Nick Nurse told reporters after the game that he wanted to give his players a breather and that he risked losing the timeout if he didn’t use it then (Nurse had four timeouts at his disposal. You are only allowed two after the three-minute mark). But timeouts work both ways. Both teams can benefit. So while the Raptors were certainly tired (a 12-2 run will do that to you), the Warriors were likely feeling the same way.
So that moment, to call a timeout with 3:05 remaining, feels like one Nurse would want back. After all, there is no better antidote for tired players than championship fever.

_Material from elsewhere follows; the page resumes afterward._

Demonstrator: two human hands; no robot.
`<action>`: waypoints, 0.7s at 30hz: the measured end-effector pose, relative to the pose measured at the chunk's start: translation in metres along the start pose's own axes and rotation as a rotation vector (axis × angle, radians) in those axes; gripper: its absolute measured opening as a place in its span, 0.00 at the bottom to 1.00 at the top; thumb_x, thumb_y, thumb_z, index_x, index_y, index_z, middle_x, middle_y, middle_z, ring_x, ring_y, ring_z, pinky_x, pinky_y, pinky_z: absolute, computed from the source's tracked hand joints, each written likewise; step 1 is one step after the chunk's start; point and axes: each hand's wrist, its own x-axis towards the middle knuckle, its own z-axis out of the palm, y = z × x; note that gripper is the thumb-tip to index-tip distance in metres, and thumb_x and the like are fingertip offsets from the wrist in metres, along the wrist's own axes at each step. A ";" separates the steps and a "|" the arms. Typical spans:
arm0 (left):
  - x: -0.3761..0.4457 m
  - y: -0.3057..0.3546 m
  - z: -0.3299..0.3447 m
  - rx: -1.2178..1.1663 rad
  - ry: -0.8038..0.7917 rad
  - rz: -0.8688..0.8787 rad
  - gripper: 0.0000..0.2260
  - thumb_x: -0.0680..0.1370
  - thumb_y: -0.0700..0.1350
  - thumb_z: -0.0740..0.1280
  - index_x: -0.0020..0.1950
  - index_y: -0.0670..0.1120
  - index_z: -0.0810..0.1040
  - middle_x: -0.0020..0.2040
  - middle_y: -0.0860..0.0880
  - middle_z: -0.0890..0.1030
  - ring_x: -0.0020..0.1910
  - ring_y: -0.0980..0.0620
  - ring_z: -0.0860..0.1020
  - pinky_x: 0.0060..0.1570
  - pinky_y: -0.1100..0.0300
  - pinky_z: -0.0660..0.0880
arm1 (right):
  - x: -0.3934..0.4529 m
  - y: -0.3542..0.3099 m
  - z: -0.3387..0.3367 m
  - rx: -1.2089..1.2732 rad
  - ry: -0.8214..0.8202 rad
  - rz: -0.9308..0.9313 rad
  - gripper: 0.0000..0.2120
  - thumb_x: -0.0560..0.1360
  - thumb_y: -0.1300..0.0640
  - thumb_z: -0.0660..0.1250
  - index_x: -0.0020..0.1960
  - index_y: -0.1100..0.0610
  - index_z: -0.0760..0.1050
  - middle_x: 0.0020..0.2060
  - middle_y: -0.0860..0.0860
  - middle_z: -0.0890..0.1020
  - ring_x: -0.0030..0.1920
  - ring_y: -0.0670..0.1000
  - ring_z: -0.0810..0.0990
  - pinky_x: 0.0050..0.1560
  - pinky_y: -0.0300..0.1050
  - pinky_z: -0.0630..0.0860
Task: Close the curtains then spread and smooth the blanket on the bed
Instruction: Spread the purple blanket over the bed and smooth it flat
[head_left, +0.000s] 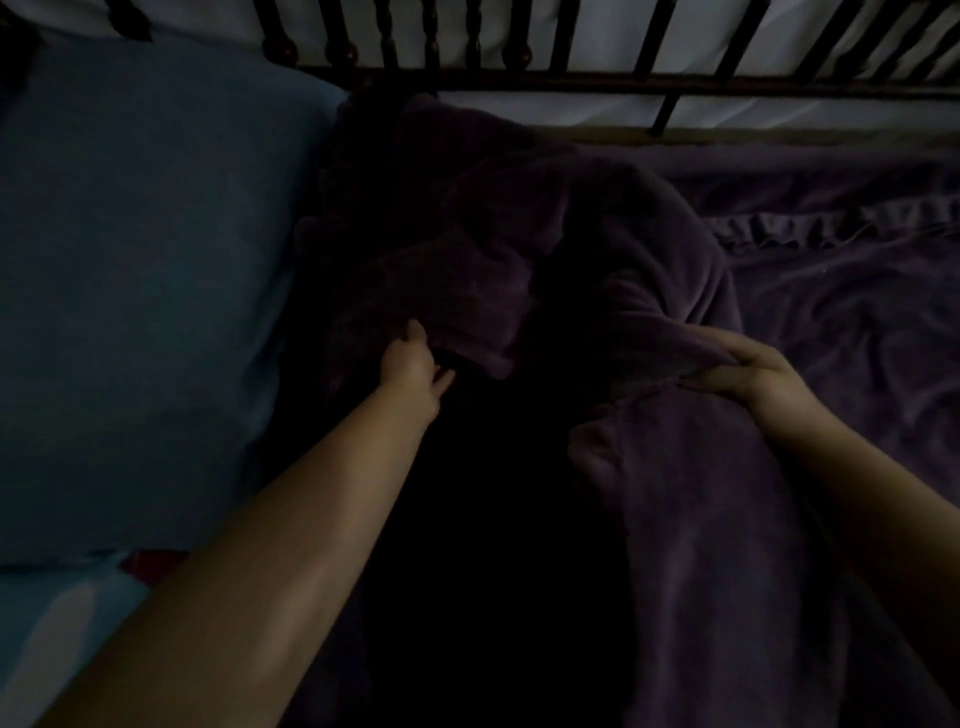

Pascal Siakam’s Corner Attack
Pascal Siakam always seems to find himself in the corner with the Warriors daring him to shoot. That is by design. The Warriors need to help off someone to prevent Kawhi Leonard from getting easy looks, and Siakam has been ice cold from deep recently. In three games this week, Siakam went 0-of-9 from deep. He doesn’t seem comfortable with that shot right now.
When he chooses to explore inside the arc, the results have been mixed. It’s hard to attack a defense waiting for you at the rim. Consider the screen-grab from Game 4:
Siakam in the corner with the defense waiting pic.twitter.com/3xTcFGB7nB— Ben Scott (@bdogbenny) June 11, 2019
Here, Siakam received a feed from Kyle Lowry, immediately getting his feet set for the jump shot. He didn’t shoot, though. There was a moment of indecision. What was the best play? Maybe to find a cutter or drive to the rim. Meh. The Warriors were so locked in off the ball that any improvisation seemed risky. With nine seconds left on the shot clock, the best option, it would seem, was for Siakam to take the jump shot.
But in reality, Siakam drove right. He dribbled into the body of Iguodala and spun over his right shoulder into Draymond Green. Turnover. Looking ahead to Game 6, it will be important to establish Siakam early. He has been effective operating in the post when he can feel someone on his back. If the Raptors run a few plays for him, the bet is he will have the necessary rhythm later in the game to be impactful attacking from the corner. Game 6 awaits.